USCIS has updated its policy manual to clarify the effect of travel outside the United States by Temporary Protected Status (TPS) beneficiaries who are subject to removal proceedings.

In particular, this update (PDF, 317 KB) covers beneficiaries who have final removal orders, and who depart the United States and return with an advance parole travel document. TPS beneficiaries in removal proceedings who travel abroad temporarily with the authorization of DHS remain subject to those removal proceedings. If they are under a final order of removal, the travel does not execute or fulfill the order. The alien in question remains subject to the removal order.   

The Executive Office for Immigration Review of the Department of Justice will generally have jurisdiction over an adjustment of status application filed by a TPS beneficiary subject to removal proceedings. USCIS continues to have jurisdiction over requests from aliens initially paroled into the United States. By statute, upon return to the United States with TPS travel authorization, TPS beneficiaries retain the same immigration status they held before departing the United States.

Social Media Disclosure

This is a reminder that the Department of State updated its immigrant and nonimmigrant visa application forms to request additional information, including social media identifiers, from most U.S. visa applicants worldwide.

This update – which we initially announced last year in the Federal Register – is a result of the President’s March 6, 2017, Memorandum on Implementing Heightened Screening and Vetting of Applications for Visas and other Immigration Benefits and Section 5 of Executive Order 13780 regarding implementing uniform screening and vetting standards for visa applications. 

USCIS Expands on N400 Good Moral Character

USCIS has expanded its policy re: unlawful acts that may prevent an applicant from meeting the good moral character (GMC) requirement for naturalization:

On Dec. 10, USCIS issued separate policy guidance in the USCIS Policy Manual about how two or more convictions for driving under the influence or post-sentencing changes to criminal sentencing might affect GMC determinations.

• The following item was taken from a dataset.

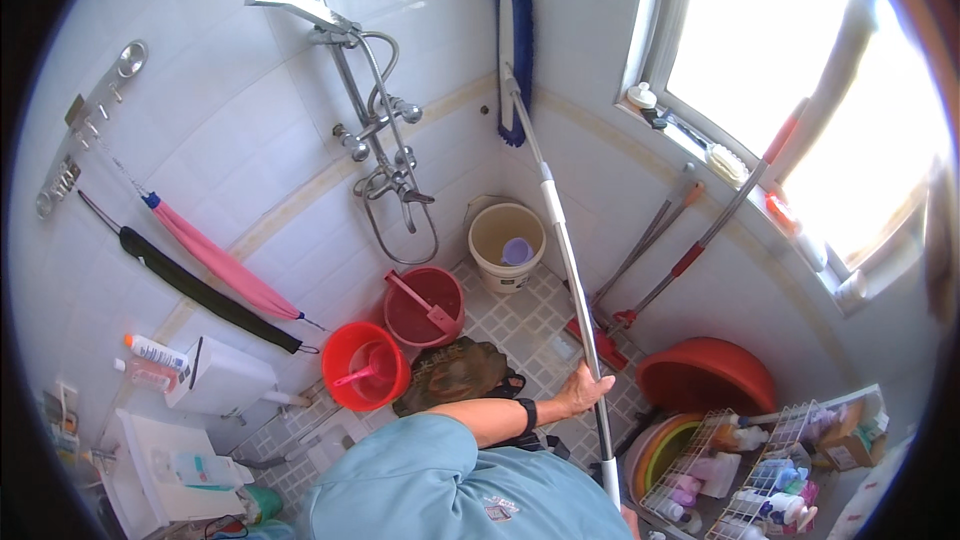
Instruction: The person uses a long-handled duster to clean the upper walls and ceiling of a bathroom. They systematically move the duster across the tiled surfaces near the window, shower, and sink area.
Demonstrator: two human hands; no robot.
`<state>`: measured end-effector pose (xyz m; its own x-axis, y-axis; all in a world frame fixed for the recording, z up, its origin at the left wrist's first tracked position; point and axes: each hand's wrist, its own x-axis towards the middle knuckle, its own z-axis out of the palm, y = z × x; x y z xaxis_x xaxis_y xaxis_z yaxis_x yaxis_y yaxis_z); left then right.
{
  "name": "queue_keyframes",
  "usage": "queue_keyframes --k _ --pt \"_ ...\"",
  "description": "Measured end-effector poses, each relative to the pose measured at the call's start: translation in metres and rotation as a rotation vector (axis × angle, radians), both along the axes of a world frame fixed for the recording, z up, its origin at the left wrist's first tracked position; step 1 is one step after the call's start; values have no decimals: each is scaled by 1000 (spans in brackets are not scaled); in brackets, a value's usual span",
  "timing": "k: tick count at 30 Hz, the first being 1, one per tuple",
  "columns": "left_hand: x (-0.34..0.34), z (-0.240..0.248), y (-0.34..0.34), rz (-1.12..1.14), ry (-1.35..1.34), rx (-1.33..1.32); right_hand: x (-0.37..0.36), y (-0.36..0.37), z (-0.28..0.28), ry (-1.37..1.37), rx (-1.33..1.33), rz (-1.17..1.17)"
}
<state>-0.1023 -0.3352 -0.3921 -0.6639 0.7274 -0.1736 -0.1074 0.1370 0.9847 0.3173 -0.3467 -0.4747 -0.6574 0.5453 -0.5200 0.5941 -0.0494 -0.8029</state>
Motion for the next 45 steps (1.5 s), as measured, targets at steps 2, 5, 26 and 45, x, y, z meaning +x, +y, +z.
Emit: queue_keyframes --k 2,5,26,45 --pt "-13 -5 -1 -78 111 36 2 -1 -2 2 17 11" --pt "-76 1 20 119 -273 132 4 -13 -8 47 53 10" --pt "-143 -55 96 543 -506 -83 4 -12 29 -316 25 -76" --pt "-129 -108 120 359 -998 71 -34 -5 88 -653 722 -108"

In the Immigration and Nationality Act, Congress determined that good moral character is a requirement for naturalization,” said USCIS Deputy Director Mark Koumans. “USCIS is committed to faithfully administering our nation’s lawful immigration system, and this update helps to ensure that our agency’s adjudicators make uniform and fair decisions concerning the consideration of unlawful acts on good moral character when determining eligibility for U.S. citizenship.

AOS Filing 12/19

If USCIS determines that there are more immigrant visas available for a fiscal year than there are known applicants for such visas, USCIS will state whether you may use the Dates for Filing Visa Applications.

Otherwise, they will indicate that you must use the Application Final Action Dates to determine when you may file your adjustment of status application.

See the following link here for the month of December 2019:

https://www.uscis.gov/visabulletininfo

12/19 Visa Bulletin

The Visa Bulletin provides updated priority date information for family-based and employment-based green cards.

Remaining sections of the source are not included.